We’ve Got a Really Sweet Deal For You…

April 5, 2006 By LakeHolidayNews Leave a Comment

Some of the most desirable lots in the entire Lake Holiday subdivision are the lots in Sections 1A and 7. For many years, the Association didn't have enough money. Following the end of the building moratorium, there was pent-up demand for new construction at Lake Holiday. The real estate economy was booming. So what did some of the present and past directors of the Association decide to do? Would you have guessed they would have sold the most valuable lots at the lowest possible prices and thrown in a waiver of all fees and dues for 2 years – just to sweeten the deal? It made it so sweet it might make you sick.

How do we know the lots were sold too cheaply? Take a look at the table below.

LHCC Lot Sales to Miller and Smith

before the Development Agreement was executed. The directors knew or should have known about these transactions, because they received information on each and every property transfer as it occured. This very topic was discussed at the January 23, 2003 Board Meeting, and it is recorded in the minutes:

The Board engaged in considerable discussion on the various options for establishing the value of lots owned by LHCC. Do we get a formal appraisal, or do we get a broker's assessment? Do we appraise all lots or do we appraise only selected lots? Do we appraise only lots the specific sections/lots that Lake Holiday, LLC are initially interested in purchasing? One Board member suggested that we survey the LHCC members about their feelings regarding the sale of LHCC lots. The Management Office receives a report that lists all lots sold and the purchase price; this report could be used to establish a base for lot prices.

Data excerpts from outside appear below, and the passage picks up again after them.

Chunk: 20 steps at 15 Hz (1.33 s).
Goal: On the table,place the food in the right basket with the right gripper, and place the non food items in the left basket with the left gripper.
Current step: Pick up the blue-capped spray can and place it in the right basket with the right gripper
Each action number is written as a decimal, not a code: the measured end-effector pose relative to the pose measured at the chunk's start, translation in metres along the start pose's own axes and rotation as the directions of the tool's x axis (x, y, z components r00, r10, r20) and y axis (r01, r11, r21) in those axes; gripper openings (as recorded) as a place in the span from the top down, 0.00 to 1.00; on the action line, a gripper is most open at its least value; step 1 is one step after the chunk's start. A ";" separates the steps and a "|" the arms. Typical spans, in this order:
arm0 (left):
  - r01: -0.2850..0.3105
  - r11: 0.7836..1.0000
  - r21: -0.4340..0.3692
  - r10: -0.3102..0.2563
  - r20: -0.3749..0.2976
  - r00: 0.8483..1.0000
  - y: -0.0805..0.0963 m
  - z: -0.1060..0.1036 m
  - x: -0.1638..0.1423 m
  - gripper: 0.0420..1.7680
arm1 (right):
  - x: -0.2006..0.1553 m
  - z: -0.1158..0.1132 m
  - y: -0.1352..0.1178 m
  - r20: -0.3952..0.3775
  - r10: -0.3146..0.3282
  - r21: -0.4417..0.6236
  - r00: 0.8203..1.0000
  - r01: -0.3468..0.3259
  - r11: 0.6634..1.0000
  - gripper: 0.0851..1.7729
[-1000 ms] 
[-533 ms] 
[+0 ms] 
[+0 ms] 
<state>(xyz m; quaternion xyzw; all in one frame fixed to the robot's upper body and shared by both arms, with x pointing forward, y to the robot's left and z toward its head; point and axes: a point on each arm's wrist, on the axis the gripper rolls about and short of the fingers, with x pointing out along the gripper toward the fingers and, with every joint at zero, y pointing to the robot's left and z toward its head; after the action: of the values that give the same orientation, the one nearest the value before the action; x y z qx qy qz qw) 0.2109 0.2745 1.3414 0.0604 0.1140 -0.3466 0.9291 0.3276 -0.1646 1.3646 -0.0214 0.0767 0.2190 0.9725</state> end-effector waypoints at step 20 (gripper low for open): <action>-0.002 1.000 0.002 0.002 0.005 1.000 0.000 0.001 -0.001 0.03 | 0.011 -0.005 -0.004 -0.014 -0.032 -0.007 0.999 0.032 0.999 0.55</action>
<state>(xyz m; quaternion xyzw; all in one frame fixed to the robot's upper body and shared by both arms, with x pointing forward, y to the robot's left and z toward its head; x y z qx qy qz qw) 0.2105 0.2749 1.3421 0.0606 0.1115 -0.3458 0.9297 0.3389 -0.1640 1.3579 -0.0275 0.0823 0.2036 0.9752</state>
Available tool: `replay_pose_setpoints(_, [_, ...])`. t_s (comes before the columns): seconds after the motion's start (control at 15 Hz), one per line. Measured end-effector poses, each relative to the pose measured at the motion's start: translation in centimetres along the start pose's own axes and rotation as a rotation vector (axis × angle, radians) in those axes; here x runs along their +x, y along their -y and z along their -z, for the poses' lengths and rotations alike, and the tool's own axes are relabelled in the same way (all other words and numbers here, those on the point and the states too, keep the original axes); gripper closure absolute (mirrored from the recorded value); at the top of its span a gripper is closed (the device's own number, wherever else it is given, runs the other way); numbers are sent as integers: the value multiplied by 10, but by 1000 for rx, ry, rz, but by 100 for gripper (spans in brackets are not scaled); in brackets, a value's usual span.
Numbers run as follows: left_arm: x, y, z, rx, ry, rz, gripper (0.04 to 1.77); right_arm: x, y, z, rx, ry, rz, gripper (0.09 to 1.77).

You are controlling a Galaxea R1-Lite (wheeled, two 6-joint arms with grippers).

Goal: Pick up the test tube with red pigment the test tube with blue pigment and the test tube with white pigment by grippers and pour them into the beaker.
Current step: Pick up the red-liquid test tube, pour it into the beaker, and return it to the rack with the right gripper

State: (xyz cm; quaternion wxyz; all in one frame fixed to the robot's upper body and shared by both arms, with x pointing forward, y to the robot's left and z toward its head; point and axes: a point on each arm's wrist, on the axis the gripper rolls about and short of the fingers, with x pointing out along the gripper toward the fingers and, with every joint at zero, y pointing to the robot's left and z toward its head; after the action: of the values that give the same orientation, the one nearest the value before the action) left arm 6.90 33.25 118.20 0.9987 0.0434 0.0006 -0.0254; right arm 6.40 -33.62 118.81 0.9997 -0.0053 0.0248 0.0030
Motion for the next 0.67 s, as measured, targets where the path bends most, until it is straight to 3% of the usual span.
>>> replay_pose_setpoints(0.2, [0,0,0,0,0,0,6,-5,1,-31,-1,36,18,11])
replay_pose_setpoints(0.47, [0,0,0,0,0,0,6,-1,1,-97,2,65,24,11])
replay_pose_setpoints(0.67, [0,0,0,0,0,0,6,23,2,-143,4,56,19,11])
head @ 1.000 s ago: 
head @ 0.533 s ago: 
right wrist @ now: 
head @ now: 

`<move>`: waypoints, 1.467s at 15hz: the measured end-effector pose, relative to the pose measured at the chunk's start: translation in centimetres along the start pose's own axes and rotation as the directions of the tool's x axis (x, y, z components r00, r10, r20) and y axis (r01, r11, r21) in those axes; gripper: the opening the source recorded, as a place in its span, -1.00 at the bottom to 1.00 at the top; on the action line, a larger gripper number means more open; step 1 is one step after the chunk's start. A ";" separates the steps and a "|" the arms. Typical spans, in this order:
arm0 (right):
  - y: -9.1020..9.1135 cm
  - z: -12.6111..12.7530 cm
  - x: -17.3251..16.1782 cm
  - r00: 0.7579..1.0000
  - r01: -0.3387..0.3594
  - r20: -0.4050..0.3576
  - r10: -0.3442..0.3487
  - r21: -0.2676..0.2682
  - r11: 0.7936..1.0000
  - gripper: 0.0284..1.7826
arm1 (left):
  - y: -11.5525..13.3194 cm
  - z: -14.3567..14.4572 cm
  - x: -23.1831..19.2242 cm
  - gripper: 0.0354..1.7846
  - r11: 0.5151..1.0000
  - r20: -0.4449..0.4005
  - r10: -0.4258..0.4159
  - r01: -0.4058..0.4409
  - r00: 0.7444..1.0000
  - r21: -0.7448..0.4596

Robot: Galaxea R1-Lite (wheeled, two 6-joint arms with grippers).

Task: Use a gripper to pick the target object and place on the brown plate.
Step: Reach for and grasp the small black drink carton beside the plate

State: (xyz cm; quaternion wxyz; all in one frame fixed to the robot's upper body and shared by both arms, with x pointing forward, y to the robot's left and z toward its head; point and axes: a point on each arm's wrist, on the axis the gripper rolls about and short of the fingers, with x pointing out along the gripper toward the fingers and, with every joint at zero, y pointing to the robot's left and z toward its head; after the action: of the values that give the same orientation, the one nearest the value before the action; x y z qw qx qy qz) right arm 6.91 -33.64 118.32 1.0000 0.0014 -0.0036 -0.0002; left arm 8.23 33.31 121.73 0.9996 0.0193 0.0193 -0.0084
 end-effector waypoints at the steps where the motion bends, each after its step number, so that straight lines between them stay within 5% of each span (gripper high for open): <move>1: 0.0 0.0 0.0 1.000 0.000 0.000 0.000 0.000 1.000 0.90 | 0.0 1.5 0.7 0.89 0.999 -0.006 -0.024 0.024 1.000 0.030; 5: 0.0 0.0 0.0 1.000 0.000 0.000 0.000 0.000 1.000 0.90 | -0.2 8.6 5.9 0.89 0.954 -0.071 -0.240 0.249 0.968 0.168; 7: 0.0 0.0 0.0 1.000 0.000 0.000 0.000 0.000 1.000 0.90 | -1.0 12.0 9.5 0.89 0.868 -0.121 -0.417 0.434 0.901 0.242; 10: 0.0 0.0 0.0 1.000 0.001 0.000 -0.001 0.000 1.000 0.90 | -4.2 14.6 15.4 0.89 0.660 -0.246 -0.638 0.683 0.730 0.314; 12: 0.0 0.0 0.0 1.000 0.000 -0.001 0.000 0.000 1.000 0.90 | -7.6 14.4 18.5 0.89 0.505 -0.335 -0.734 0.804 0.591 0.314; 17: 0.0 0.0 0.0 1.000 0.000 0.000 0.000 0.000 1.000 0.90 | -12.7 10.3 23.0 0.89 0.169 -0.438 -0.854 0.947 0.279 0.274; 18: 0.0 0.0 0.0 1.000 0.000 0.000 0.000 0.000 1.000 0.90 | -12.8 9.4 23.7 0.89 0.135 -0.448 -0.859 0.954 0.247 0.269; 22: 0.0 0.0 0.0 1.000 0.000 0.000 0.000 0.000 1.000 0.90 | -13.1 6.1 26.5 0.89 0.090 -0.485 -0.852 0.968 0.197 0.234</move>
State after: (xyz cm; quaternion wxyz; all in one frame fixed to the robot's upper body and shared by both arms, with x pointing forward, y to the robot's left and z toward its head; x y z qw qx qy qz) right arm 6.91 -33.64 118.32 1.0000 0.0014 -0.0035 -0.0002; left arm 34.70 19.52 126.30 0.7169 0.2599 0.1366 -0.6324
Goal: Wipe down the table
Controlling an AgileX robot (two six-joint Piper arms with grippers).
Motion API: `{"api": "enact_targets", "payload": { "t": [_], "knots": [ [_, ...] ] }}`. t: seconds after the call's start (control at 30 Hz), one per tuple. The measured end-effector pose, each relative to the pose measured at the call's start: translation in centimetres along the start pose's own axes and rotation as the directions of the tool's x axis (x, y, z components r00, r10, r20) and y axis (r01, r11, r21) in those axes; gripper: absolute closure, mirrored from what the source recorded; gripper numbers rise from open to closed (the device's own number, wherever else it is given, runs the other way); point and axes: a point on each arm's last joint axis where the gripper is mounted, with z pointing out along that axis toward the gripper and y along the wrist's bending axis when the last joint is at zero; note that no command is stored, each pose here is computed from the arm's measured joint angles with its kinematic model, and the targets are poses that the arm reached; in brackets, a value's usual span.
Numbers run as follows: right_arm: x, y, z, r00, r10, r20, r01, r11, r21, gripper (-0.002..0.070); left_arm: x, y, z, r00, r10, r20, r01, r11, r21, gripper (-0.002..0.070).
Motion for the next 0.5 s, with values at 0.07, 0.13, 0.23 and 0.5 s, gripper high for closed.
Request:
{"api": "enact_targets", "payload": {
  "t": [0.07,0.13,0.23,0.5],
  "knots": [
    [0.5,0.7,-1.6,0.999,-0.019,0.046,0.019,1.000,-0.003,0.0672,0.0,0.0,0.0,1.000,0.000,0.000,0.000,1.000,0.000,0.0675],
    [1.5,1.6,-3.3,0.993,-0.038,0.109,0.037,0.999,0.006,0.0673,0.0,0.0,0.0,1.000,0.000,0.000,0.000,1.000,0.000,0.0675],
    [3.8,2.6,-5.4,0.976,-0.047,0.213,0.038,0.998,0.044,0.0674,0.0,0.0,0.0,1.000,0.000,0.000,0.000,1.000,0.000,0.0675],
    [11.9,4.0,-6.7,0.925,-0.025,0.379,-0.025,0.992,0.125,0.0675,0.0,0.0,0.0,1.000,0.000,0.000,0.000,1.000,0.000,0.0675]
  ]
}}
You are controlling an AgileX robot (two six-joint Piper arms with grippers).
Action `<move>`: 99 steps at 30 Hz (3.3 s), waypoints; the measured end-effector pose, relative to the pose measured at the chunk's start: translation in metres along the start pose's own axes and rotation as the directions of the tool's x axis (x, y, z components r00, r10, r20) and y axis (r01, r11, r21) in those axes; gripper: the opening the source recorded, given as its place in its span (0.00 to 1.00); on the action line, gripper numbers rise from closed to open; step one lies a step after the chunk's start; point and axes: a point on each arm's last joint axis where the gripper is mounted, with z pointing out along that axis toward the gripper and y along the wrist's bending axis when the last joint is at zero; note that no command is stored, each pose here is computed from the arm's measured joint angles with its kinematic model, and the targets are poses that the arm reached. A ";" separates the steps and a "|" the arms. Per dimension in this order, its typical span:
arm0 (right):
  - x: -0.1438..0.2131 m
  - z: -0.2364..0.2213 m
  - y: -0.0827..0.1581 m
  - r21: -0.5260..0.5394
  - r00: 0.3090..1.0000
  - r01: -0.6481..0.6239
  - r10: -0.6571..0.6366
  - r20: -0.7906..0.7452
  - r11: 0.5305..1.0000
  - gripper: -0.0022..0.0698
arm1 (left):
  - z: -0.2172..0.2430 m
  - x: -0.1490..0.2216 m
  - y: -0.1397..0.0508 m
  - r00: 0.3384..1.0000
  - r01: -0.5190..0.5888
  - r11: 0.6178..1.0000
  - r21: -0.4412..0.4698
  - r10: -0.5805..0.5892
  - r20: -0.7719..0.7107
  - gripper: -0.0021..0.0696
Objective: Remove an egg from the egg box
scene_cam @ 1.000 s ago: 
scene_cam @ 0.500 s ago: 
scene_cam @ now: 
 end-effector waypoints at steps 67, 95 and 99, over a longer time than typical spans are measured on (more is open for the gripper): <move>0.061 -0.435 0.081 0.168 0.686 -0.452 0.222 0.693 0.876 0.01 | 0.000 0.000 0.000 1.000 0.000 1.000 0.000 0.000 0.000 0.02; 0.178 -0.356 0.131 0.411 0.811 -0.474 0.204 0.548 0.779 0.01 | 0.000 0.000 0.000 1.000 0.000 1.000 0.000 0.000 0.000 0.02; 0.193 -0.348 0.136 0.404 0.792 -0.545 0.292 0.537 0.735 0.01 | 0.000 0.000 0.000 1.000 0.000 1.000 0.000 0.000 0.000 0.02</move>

Many resources could have been used to establish the value of the Association's lots. Did the directors actually use any of these resources or did they ignore what they learned? It's simply not credible to sell appreciating real estate for a fixed price of $25,000 per lot when one has access to information on many transactions settling at more than twice that price.

Our own experience trying to buy a lot in Section 7 is also revealing. We offered $50,000 to a buy a lot in Section 7 in April of 2005. A short time later, Dave ingegneri, the General Manager of LHCC, responded that the lot was “not for sale….” A short time later that same lot was sold – for $25,000, 1/2 the price we offered!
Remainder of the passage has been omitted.